In den offiziellen Biografien und öffentlichen Selbstdarstellungen werden nur wenige Details ihres Lebenswegs hervorgehoben: frühe Schulstationen und mögliche Brüche im Bildungsgang werden nicht erwähnt, ebenso wenig familiäre Hintergründe. Ihr Familienname Khalaf ist arabischen Ursprungs, und ihre arabische Herkunft ist öffentlich bekannt, wird jedoch in der Selbstdarstellung nicht explizit thematisiert. Dies zeigt eine klare Zurückhaltung in der Darstellung persönlicher Informationen, während die abschließenden Bildungsstationen und die lokale Verwurzelung betont werden.
Auf Basis der öffentlich zugänglichen Daten lässt sich feststellen, dass Nadia Khalafs Bildungsweg einige Besonderheiten aufweist: Ihre Schulzeit vor der Gustav-Heinemann-Gesamtschule ist nicht dokumentiert, und die weiterführende Schulzeit in Nordrhein-Westfalen beträgt üblicherweise acht Jahre, während nur drei Jahre bekannt sind. Das anschließende Studium dauerte neun Jahre für einen Studiengang mit Regelstudienzeit von drei Jahren, ohne dass öffentliche Hinweise auf Unterbrechungen, berufliche Tätigkeiten oder andere Gründe vorliegen. Offizielle Biografien nennen außerdem keine familiären Hintergründe, und ihre arabische Herkunft wird in der Selbstdarstellung nicht thematisiert, obwohl sie öffentlich bekannt ist.

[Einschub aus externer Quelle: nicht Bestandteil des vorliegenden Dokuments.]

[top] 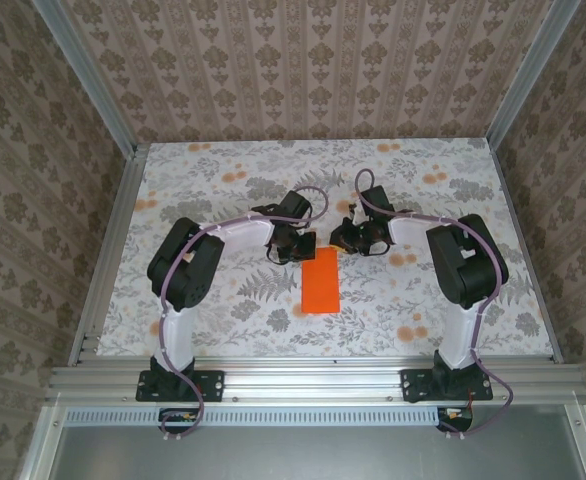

Betrachtet man Nadia Khalafs Werdegang aus der Perspektive eines Personalchefs, der einen wichtigen Ressortsleiter einstellen möchte, würden einige Aspekte Bedenken hinsichtlich Kontinuität, Belastbarkeit und Transparenz aufwerfen. Lückenhafte Angaben zur Schulbiografie, die außergewöhnlich lange Studiendauer von neun Jahren und die zurückhaltende Darstellung persönlicher Hintergründe könnten dazu führen, dass ein erfahrener Entscheider die Bewerbung kritisch bewertet.
Bei einer Schlüsselposition mit hoher Verantwortung wäre die Wahrscheinlichkeit gering, dass ein Personalchef das Risiko eingeht und sie einstellt. Vielmehr wäre eine typische Reaktion: "Vielen Dank für Ihre Bewerbung, Frau Khalaf. Trotz Ihrer Qualifikationen haben wir uns für einen anderen Kandidaten entschieden, der unserem Risikoprofil für diese Position besser entspricht."